# THE TASK
Please transcribe the following records in full, exactly as given.

# PROVIDED DATA
━━━━━━━━

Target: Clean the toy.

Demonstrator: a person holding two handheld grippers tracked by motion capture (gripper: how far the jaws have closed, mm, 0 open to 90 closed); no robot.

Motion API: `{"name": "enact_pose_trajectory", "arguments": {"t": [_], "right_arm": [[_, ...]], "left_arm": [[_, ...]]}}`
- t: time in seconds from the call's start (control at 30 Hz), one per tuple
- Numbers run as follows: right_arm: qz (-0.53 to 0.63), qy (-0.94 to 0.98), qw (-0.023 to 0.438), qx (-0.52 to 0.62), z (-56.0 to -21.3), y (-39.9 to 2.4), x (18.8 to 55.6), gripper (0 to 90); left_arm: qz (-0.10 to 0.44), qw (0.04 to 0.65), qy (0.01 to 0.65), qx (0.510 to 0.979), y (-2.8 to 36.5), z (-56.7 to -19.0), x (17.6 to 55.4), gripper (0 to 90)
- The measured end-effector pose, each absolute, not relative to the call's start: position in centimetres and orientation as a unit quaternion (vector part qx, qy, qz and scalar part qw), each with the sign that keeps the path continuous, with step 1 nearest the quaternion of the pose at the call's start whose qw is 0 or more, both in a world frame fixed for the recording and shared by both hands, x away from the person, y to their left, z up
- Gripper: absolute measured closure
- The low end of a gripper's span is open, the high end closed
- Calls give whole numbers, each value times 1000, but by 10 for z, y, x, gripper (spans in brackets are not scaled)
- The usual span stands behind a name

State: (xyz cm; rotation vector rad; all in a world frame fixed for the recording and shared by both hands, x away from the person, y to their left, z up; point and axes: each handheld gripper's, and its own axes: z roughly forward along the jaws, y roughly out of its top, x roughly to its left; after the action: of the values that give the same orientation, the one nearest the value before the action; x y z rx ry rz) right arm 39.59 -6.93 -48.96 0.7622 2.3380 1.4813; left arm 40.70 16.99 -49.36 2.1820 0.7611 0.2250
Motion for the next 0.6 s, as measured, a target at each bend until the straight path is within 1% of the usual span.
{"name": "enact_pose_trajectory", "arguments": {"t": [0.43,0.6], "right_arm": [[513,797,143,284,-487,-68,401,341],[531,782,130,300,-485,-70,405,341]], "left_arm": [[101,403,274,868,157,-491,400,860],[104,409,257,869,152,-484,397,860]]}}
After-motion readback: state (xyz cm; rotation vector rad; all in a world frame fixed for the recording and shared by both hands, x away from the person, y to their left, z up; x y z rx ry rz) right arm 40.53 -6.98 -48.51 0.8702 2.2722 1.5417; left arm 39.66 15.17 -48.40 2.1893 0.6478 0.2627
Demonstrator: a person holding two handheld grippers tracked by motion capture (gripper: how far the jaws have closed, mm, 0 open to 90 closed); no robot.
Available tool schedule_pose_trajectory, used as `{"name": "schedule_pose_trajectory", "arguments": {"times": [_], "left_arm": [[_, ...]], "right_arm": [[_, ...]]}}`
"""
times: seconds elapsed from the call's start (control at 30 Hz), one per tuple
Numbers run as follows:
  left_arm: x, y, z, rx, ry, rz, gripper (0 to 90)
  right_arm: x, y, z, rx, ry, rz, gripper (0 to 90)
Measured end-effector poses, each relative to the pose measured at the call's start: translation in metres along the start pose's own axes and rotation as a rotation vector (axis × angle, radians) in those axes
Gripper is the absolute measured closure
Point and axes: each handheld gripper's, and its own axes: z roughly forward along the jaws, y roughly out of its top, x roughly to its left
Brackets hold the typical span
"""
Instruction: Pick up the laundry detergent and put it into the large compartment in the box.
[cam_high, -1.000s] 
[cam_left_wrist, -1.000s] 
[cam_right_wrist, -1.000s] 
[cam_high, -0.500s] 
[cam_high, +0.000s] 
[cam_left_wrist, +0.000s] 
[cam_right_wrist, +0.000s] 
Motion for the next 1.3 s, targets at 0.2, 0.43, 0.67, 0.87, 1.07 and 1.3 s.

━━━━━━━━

# RESULT OF THE TASK
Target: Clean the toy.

Demonstrator: a person holding two handheld grippers tracked by motion capture (gripper: how far the jaws have closed, mm, 0 open to 90 closed); no robot.

Motion API: `{"name": "enact_pose_trajectory", "arguments": {"t": [_], "right_arm": [[_, ...]], "left_arm": [[_, ...]]}}`
- t: time in seconds from the call's start (control at 30 Hz), one per tuple
- Numbers run as follows: right_arm: qz (-0.53 to 0.63), qy (-0.94 to 0.98), qw (-0.023 to 0.438), qx (-0.52 to 0.62), z (-56.0 to -21.3), y (-39.9 to 2.4), x (18.8 to 55.6), gripper (0 to 90); left_arm: qz (-0.10 to 0.44), qw (0.04 to 0.65), qy (0.01 to 0.65), qx (0.510 to 0.979), y (-2.8 to 36.5), z (-56.7 to -19.0), x (17.6 to 55.4), gripper (0 to 90)
- The measured end-effector pose, each absolute, not relative to the call's start: position in centimetres and orientation as a unit quaternion (vector part qx, qy, qz and scalar part qw), each with the sign that keeps the path continuous, with step 1 nearest the quaternion of the pose at the call's start whose qw is 0 or more, both in a world frame fixed for the recording and shared by both hands, x away from the person, y to their left, z up
- Gripper: absolute measured closure
- The low end of a gripper's span is open, the high end closed
- Calls give whole numbers, each value times 1000, but by 10 for z, y, x, gripper (spans in brackets are not scaled)
- The usual span stands behind a name

State: (xyz cm; rotation vector rad; all in a world frame fixed for the recording and shared by both hands, x away from the person, y to their left, z up; point and axes: each handheld gripper's, and its own axes: z roughly forward along the jaws, y roughly out of its top, x roughly to its left; after the action: of the values that give the same orientation, the one nearest the value before the action; x y z rx ry rz) right arm 39.59 -6.93 -48.96 0.7622 2.3380 1.4813; left arm 40.70 16.99 -49.36 2.1820 0.7611 0.2250
Motion for the next 0.6 s, as measured, a target at each bend until the straight path is within 1% of the usual span.
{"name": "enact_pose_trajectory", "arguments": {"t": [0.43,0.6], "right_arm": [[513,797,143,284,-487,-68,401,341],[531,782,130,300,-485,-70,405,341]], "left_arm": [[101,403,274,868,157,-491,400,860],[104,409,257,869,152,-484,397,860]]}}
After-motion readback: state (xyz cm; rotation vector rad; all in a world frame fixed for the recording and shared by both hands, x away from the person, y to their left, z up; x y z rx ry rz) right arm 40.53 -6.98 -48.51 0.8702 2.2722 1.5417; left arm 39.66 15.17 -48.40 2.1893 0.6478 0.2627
Demonstrator: a person holding two handheld grippers tracked by motion capture (gripper: how far the jaws have closed, mm, 0 open to 90 closed); no robot.
Available tool schedule_pose_trajectory, used as `{"name": "schedule_pose_trajectory", "arguments": {"times": [_], "left_arm": [[_, ...]], "right_arm": [[_, ...]]}}`
"""
times: seconds elapsed from the call's start (control at 30 Hz), one per tuple
Numbers run as follows:
  left_arm: x, y, z, rx, ry, rz, gripper (0 to 90)
  right_arm: x, y, z, rx, ry, rz, gripper (0 to 90)
Measured end-effector poses, each relative to the pose measured at the call's start: translation in metres along the start pose's own axes and rotation as a rotation vector (axis × angle, radians) in those axes
Gripper is the absolute measured closure
Point and axes: each handheld gripper's, and its own axes: z roughly forward along the jaws, y roughly out of its top, x roughly to its left
Brackets hold the typical span
"""
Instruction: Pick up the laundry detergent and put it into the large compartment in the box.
[cam_high, -1.000s] 
[cam_left_wrist, -1.000s] 
[cam_right_wrist, -1.000s] 
[cam_high, -0.500s] 
[cam_high, +0.000s] 
[cam_left_wrist, +0.000s] 
[cam_right_wrist, +0.000s] 
Motion for the next 1.3 s, targets at 0.2, 0.43, 0.67, 0.87, 1.07 and 1.3 s.

The answer given is complete.